The project team have created a Modern Bestiary which is being exhibited at the Museum of English Rural Life (MERL) in collaboration with the artists Rebecca Jewell and and Sandy Sykes.
Collaboration
- Given that disciplinary specialists and human/nonhuman co-existence can turn so easily towards conflict, how to regear to collaboration? The RENEWing Biodiversity partnership is exploring this question at multiple levels: https://renewbiodiversity.org.uk/.
RENEW starts from the proposition that to address the biodiversity crisis we’re in with due urgency, we need to turn traditional conservation logic inside-out and place ‘people in nature.’ RENEW has ground breaking collaborations: National Trust as Co-Investigators, over 30 non-academic partners, Social Science and Humanities researchers on equal terms with natural scientists and a shared research agenda. Dr Cassidy is Co-Investigator for the X3 Collaboration in Practice theme, exploring how interdisciplinarity works everyday.
- Environmental scientists have been trying to do this since the 1960s. For example, the UNESCO Man and the Biosphere image in the 1980s, stitching the planet back together via interdisciplinary research. Are we reinventing the wheel? Our research is finding out via collaboration with the British Library Oral History department.
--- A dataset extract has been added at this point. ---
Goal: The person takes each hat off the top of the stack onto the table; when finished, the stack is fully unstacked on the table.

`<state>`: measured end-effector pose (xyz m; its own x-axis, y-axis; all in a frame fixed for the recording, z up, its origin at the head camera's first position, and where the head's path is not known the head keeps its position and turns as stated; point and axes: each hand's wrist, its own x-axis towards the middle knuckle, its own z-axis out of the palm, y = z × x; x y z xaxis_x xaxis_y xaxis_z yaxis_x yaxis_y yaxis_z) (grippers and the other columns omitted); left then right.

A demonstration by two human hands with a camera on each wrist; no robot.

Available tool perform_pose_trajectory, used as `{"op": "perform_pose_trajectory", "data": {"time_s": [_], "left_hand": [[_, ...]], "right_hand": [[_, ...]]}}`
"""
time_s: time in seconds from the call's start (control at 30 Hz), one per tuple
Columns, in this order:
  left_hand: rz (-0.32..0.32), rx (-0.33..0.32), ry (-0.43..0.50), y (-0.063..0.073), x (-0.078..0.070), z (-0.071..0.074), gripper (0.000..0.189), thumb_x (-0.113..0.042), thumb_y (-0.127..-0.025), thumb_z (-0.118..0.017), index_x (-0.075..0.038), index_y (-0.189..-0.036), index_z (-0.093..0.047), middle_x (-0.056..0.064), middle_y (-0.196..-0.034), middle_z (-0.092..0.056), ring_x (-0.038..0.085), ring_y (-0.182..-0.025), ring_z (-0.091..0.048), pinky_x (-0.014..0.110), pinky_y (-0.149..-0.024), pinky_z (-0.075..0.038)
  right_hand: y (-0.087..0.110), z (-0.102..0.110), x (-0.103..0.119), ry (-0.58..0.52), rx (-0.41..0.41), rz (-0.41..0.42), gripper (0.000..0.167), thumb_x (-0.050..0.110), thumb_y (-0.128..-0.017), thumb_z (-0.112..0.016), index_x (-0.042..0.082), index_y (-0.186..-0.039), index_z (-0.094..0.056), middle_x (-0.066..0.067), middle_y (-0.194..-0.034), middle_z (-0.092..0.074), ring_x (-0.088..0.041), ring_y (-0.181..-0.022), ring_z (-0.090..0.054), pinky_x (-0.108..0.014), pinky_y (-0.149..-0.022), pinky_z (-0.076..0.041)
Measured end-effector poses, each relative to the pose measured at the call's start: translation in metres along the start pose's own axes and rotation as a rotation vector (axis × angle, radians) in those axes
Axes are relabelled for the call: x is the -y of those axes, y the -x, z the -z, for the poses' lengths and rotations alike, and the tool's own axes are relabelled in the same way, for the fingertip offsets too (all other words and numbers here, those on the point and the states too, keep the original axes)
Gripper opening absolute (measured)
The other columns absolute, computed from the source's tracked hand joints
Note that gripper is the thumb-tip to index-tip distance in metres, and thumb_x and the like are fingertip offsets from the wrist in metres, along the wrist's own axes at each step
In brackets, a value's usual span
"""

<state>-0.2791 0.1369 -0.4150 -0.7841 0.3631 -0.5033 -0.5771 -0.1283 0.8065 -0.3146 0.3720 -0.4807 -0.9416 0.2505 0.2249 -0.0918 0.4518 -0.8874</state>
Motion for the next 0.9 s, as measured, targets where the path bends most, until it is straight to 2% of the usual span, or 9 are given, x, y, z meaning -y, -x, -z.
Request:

- RENEW uses 'embedded STS' approach, studying collaboration in real time, making creative interventions to help people build relationships, think across disciplines, reflect on practices and explore care for each other and biodiversity.
- The RENEW project also makes practical recommendations, based on research and 'grey' policy literature along with first-hand accounts. For example, start with a shared research agenda rather than expecting some disciplines to solve the questions and problems defined by another. Read more.
Dr Angela Cassidy delivered the ESI Challenge of the Month talk "Conflict, Co-existence and Collaboration" on Monday 21 October 1 - 2pm in the ESI Trevithick Room.
Why do we have academic disciplines and what happens when they disagree? How do people co-exist with other animals? Can interdisciplinarity work? These are the kinds of challenge I engage with in my research, which is all about science, borders, boundaries and the spaces in-between. The talk will start with the theme of ‘Conflict’, exploring public knowledge controversies and drawing out how and why some scientific disagreements are played out in the wider public sphere, using evolutionary psychology and bovine TB as examples. The case of badger/TB (alongside a small bestiary of other examples) will in turn be used to think through the historical dynamics of controversies; how human-animal relationships have changed over the past century; and how food may be key in shifting relations from conflict to co-existence. Finally, I will reflect upon my ongoing work investigating interdisciplinarity – research that reaches beyond disciplinary boundaries. Drawing upon oral histories of collaborative experiences, combined with our team’s ‘embedded’ study of interdisciplinarity in the RENEW(ing) Biodiversity project, I will outline practices that help people work together across multiple fields of expertise, and key factors that can block their paths.